Elle n’avait pas fait attention où elle mettait les pieds, avait trébuché et était tombé à travers un trou étrange. Elle s’agrippa de justesse à l’écorce d’un vieil arbre qui avait été coupé grossièrement, mais dont personne n’avait jamais creusé les racines. Elle poussa un juron et remonta à la surface avec l’aide d’une dague qu’elle gardait à sa ceinture. Le sol semblait s’effriter autour d’elle.

— NON MAIS C’EST QUOI CETTE MERDE !? hurla-t-elle.

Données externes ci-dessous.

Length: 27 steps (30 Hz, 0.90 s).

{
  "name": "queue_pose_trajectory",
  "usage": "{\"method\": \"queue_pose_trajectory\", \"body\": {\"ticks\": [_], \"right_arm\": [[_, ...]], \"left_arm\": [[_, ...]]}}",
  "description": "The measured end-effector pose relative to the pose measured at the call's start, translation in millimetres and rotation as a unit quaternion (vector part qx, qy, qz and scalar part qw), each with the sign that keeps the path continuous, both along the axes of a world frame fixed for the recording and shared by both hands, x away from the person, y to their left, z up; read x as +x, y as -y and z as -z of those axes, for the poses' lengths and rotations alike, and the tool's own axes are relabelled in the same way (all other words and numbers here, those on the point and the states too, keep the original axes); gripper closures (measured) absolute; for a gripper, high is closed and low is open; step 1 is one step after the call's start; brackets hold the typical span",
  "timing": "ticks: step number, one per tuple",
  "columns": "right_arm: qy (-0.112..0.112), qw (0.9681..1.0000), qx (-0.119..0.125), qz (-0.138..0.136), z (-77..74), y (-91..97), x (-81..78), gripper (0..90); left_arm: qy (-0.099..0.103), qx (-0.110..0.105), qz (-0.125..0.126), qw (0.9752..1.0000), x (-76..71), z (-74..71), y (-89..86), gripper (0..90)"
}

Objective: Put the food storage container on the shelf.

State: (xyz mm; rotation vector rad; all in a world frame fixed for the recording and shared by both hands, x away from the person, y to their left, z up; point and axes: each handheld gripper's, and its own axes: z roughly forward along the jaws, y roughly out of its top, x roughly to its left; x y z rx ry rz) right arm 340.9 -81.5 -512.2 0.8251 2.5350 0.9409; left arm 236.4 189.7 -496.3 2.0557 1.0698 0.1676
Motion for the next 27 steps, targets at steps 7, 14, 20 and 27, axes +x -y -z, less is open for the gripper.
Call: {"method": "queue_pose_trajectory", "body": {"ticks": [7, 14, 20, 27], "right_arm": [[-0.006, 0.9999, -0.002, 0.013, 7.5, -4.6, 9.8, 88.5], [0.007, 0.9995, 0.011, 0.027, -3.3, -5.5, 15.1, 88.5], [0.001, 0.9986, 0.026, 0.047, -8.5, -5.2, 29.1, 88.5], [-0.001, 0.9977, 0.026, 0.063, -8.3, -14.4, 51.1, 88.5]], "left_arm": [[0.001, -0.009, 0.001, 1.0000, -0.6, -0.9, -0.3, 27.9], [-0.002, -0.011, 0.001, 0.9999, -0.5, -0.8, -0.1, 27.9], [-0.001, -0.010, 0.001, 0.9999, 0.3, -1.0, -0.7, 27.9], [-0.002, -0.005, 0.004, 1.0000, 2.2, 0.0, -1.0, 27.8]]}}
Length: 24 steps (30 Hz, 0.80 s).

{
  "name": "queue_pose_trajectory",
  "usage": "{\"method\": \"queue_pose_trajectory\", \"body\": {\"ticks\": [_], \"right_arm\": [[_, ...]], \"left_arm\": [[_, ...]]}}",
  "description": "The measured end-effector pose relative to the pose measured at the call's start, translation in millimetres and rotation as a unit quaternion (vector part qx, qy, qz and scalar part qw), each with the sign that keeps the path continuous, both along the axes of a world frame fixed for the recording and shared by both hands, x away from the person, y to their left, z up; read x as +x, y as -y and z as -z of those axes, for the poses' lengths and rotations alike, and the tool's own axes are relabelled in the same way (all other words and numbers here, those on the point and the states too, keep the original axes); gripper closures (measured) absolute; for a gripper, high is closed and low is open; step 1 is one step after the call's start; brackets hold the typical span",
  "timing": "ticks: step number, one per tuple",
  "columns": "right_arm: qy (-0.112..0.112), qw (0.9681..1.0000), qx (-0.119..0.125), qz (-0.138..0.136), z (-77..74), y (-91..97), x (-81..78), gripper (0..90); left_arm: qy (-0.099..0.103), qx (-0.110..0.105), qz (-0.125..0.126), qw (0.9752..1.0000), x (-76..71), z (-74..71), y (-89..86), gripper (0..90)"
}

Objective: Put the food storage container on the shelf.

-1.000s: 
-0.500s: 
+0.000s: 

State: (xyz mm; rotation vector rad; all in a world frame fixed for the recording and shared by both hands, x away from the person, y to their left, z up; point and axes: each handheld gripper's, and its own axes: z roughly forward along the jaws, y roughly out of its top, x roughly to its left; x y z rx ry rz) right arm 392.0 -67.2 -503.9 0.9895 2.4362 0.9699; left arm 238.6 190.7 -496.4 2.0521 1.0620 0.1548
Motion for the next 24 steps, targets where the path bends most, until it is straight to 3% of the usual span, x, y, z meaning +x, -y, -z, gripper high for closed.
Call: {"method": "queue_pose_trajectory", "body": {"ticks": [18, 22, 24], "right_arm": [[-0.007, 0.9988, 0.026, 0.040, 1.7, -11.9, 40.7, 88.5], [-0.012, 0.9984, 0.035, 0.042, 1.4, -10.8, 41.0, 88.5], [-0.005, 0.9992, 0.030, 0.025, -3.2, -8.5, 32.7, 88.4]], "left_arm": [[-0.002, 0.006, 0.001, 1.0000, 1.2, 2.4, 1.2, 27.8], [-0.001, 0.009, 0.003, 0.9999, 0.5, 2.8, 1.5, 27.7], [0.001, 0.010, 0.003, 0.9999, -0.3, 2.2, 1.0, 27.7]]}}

Kylie ne se souvenait pas d’avoir contourné un précipice sans fond lorsqu’elle avait marché vers la plage. Celui-ci venait d’apparaître. Une matière obscure était en train de dévorer le terrain. Elle ne savait pas ce que c’était, mais elle n’oserait pas s’aventurer de trop près. Même qu’elle dut reculer, quelques secondes plus tard, car l’écorce de l’arbre était déjà en train de disparaître. Elle fit apparaître une boule de lumière et éclaira sa route.

Les plaines étaient en train de se faire ronger par une magie terrifiante. Elle n’avait pas d’autre choix que de courir en direction du campement. Elle remarqua aussi qu’il faisait plus sombre que d’habitude, dans cette dimension. Elle leva la tête et remarqua que la lune rouge avait complètement disparu.

Prise de panique, elle s’arrêta à mi-chemin et hurla :

— ESTELLE !? SCOTTIE !?

Elle ne pouvait pas les entendre, mais il y avait des cris qui venaient de la direction du campement. Même la petite communauté était en danger. Était-ce la fin de ce monde, tel que l’avaient prédit ses camarades ? Elle reprit son souffle et se mit encore à courir, mais entendit un cri d’effroi à sa droite. C’était Estelle.

— NE BOUGE PAS ! cria Kylie. J’ARRIVE !

Elle sauta par-dessus un trou qui était en train de se former près de ses pieds et courut vers sa protégée. Elle finit par retrouver cette dernière, en haut d’un arbre mort dont le tronc était partiellement en train de disparaître. Quelques secondes plus tard, l’arbre s’effondra et Estelle tomba dans le vide. Kylie la rattrapa de justesse, mais dut se laisser choir près du tout nouveau ravin qui n’était pas là, une heure plus tôt.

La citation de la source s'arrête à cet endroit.